1. A semiconductor device comprising:

a semiconductor element region disposed on a surface of a semiconductor substrate;

an element isolation region which is formed in a predetermined depth from the surface of the semiconductor substrate and which isolates the semiconductor element region; and

a high-concentration impurity region which is constituted to have impurity concentration higher than impurity concentration of the semiconductor substrate, which is disposed between the semiconductor element region and the element isolation region, and which is not disposed below the element isolation region.
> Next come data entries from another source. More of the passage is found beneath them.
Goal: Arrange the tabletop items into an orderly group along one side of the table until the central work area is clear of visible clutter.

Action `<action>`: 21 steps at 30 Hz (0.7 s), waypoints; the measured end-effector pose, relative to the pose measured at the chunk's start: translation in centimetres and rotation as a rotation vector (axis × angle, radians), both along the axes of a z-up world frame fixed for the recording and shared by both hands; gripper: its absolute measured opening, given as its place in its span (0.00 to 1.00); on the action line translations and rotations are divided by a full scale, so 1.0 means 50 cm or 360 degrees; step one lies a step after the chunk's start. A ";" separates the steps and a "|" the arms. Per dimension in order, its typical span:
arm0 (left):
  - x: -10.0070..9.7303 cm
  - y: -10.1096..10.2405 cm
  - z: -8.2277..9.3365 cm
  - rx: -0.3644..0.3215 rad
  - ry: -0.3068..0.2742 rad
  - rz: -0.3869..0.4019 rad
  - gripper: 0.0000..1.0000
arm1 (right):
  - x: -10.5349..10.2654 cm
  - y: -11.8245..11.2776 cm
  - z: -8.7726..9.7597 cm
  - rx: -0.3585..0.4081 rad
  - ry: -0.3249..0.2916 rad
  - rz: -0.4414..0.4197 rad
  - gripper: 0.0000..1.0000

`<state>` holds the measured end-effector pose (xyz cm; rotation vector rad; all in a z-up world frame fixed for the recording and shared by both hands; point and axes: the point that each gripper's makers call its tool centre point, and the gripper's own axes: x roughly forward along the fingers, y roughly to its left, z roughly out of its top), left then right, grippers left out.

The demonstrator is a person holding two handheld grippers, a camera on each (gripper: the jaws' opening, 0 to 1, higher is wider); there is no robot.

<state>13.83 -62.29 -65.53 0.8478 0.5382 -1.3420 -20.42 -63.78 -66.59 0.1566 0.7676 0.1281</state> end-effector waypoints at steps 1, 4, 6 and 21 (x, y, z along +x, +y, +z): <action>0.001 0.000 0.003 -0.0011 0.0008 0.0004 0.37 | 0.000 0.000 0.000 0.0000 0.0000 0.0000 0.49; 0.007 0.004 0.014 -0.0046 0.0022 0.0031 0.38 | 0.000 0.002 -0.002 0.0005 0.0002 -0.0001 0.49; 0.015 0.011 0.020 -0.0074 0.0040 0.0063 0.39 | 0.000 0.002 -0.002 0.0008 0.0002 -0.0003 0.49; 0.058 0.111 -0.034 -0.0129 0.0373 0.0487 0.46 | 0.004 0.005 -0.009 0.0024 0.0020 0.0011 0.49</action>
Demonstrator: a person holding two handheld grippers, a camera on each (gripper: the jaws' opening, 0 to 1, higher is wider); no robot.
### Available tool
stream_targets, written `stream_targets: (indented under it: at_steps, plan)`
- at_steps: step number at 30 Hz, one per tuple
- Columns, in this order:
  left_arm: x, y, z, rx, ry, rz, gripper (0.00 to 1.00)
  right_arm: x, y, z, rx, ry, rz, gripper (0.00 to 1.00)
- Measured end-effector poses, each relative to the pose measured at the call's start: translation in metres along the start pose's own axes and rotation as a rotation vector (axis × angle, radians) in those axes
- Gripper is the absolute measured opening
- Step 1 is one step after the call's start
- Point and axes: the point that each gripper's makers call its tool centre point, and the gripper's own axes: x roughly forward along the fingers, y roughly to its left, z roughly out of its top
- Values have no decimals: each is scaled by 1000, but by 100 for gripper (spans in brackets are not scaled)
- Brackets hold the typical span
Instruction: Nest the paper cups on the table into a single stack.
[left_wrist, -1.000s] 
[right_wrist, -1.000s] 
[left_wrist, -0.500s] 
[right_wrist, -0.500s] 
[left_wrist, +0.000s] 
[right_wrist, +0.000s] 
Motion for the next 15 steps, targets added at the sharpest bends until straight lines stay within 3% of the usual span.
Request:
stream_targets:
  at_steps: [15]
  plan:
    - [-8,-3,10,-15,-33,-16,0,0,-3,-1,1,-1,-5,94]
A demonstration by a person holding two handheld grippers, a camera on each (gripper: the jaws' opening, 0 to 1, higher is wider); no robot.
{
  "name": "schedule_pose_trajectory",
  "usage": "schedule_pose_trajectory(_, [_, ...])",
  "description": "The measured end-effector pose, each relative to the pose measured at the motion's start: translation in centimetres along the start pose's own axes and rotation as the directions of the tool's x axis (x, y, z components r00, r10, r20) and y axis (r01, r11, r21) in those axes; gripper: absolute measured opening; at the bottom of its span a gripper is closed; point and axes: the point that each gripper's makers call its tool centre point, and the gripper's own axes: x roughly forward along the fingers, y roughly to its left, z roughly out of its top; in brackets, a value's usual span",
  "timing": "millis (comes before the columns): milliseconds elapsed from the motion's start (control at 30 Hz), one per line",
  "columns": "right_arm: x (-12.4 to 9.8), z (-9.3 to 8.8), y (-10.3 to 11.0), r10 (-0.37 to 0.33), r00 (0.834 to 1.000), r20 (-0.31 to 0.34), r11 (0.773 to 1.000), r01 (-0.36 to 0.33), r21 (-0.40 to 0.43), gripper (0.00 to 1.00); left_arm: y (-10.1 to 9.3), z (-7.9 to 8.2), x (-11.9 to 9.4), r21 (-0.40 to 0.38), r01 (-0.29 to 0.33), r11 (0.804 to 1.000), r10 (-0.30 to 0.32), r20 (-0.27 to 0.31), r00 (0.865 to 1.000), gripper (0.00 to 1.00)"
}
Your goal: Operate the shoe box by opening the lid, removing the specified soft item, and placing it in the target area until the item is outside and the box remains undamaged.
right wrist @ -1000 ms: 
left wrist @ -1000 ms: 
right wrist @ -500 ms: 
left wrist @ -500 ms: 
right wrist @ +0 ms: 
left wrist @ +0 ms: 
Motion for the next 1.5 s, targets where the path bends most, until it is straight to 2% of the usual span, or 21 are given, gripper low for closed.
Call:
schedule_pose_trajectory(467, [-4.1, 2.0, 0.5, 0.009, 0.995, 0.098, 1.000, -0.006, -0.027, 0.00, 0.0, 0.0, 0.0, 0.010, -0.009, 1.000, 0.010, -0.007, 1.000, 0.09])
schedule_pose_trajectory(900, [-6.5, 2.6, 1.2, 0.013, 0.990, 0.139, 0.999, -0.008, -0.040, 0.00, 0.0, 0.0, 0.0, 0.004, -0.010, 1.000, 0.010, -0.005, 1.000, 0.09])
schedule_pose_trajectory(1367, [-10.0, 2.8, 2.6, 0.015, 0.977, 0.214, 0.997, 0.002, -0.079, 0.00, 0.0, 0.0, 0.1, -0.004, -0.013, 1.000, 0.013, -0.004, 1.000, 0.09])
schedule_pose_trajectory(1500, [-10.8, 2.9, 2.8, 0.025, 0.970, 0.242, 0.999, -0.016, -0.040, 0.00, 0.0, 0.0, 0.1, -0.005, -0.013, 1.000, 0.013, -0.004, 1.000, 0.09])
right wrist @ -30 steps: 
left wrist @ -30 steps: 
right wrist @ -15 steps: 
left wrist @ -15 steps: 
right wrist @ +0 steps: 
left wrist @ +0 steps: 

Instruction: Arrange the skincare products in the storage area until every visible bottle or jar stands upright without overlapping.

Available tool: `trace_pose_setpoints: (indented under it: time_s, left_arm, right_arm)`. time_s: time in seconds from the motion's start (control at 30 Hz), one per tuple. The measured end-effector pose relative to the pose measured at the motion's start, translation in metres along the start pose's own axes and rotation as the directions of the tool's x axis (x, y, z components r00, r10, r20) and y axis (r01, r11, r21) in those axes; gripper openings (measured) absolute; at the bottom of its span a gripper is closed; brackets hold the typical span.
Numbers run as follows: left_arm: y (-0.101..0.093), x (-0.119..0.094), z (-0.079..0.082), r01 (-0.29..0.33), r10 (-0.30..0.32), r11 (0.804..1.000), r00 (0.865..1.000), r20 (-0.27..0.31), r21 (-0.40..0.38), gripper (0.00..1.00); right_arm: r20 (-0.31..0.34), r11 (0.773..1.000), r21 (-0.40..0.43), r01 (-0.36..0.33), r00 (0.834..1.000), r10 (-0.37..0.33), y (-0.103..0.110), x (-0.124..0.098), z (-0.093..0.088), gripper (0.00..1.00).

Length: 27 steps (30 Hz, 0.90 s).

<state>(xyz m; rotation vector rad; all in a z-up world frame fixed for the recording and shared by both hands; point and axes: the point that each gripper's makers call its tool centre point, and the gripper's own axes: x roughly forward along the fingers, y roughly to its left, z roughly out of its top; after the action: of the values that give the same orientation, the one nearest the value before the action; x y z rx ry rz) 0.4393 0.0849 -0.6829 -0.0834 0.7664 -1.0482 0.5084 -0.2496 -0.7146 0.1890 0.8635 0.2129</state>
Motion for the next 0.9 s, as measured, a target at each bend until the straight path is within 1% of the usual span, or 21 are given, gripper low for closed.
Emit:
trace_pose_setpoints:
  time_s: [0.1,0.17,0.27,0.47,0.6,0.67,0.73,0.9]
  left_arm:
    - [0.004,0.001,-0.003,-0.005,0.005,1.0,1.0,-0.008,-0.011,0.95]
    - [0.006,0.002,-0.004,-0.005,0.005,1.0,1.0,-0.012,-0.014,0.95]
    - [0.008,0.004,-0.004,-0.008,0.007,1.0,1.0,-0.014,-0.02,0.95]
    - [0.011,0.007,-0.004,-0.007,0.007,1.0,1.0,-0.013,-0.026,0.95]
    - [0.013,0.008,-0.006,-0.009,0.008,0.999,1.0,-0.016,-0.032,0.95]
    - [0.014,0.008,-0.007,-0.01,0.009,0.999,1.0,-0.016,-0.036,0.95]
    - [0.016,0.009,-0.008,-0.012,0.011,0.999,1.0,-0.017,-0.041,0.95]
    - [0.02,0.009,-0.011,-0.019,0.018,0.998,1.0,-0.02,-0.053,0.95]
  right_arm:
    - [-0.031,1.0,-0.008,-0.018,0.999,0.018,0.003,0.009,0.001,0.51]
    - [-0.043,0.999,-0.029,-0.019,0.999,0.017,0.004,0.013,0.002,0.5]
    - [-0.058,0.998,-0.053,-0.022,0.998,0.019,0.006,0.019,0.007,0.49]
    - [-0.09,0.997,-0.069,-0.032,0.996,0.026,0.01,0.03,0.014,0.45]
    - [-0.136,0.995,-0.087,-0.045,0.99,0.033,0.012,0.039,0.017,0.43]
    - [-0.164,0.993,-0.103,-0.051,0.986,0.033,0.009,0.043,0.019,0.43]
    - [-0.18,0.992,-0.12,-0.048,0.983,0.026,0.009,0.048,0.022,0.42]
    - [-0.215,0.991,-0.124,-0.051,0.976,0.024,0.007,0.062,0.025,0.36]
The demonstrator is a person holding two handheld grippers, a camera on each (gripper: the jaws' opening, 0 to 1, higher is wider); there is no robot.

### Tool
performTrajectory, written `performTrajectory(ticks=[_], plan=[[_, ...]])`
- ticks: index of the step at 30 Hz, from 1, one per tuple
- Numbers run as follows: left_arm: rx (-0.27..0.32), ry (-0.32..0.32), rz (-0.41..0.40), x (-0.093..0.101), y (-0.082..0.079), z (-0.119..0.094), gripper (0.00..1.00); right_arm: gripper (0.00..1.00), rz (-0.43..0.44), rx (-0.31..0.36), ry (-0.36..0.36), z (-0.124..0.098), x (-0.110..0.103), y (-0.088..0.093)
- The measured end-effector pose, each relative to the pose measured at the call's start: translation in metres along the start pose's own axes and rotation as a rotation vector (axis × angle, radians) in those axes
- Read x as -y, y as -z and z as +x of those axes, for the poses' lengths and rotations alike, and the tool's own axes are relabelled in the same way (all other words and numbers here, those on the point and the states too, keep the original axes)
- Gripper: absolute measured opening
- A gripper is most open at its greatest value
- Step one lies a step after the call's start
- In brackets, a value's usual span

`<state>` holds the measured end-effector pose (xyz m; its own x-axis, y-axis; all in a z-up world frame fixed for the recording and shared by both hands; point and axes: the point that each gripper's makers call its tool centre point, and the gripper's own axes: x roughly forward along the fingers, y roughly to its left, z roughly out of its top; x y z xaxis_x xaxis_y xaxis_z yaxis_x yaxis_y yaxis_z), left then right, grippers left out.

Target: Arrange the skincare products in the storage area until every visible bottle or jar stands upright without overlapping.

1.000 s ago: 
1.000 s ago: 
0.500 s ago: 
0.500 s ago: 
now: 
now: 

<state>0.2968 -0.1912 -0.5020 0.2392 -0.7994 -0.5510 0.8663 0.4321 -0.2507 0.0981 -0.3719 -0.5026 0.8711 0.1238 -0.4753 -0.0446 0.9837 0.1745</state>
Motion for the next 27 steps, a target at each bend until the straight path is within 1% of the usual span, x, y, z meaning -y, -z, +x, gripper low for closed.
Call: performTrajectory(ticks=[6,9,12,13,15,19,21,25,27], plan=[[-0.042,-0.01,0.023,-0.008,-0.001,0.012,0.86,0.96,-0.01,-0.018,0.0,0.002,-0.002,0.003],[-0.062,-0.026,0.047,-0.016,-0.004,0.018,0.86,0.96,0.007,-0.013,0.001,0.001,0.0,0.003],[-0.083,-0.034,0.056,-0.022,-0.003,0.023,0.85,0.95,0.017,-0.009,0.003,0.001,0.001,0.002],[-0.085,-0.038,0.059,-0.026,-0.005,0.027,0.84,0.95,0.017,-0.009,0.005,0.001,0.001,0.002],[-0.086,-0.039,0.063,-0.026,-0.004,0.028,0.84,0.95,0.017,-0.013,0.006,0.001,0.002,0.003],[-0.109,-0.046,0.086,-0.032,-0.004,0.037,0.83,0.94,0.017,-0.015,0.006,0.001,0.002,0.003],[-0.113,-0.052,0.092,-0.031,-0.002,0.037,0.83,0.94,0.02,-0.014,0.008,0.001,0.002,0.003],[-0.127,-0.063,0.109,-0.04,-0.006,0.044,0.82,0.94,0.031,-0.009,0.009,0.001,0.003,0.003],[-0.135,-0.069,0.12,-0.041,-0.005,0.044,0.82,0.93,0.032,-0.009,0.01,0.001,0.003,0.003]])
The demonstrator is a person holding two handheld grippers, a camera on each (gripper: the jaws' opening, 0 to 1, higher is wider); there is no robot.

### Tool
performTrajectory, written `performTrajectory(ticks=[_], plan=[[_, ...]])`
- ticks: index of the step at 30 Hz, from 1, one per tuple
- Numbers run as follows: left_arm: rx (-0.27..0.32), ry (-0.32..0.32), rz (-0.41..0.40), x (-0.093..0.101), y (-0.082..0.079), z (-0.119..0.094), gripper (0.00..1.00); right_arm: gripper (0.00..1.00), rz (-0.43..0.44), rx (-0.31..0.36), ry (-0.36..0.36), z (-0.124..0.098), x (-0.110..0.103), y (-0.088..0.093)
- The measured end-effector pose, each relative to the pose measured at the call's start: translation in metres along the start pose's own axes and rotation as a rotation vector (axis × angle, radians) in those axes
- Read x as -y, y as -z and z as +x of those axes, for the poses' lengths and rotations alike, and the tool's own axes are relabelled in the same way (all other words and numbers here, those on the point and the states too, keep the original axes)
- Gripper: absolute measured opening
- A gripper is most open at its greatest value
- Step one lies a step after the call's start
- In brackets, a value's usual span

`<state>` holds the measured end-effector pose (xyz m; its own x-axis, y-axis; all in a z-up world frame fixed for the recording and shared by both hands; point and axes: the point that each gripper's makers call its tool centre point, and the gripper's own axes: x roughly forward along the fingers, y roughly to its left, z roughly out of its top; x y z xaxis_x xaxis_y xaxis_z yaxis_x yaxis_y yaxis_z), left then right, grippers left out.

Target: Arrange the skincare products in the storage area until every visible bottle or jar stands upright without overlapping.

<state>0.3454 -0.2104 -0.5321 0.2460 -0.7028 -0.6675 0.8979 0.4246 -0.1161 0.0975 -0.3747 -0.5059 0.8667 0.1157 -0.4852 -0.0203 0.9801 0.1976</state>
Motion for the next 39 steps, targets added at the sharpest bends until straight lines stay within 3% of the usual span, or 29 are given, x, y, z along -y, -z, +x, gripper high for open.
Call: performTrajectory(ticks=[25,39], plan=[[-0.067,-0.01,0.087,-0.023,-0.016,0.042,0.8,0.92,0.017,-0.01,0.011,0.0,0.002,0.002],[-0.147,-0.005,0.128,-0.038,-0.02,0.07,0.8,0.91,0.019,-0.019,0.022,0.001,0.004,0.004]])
2. The semiconductor device according to claim 1, wherein the element isolation region is constituted with an insulator.

3. The semiconductor device according to claim 1, wherein the high-concentration impurity region is formed in a region deeper than a bottom portion of the element isolation region from a surface of the semiconductor element.

4. The semiconductor device according to claim 1, wherein the element isolation region includes a bottom portion having a cross-section in a tapered shape of which width becomes narrower as a depth from the surface of the semiconductor substrate becomes deeper.

5. The semiconductor device according to claim 4, wherein the element isolation region has an angle based on a cross-section at a portion which transitions to the bottom portion in the tapered shape, greater than an angle based on a cross-section at a top of the tapered shape.

6. A manufacturing method of a semiconductor device, comprising:

a step of forming a semiconductor element region on a surface of a semiconductor substrate;

a step of forming an element isolation region which isolates the semiconductor element region in a predetermined depth from the surface of the semiconductor substrate; and

a step of forming a high-concentration impurity region having impurity concentration higher than impurity concentration of the semiconductor substrate, between the semiconductor element region and the element isolation region, while not forming the high-concentration impurity region below the element isolation region.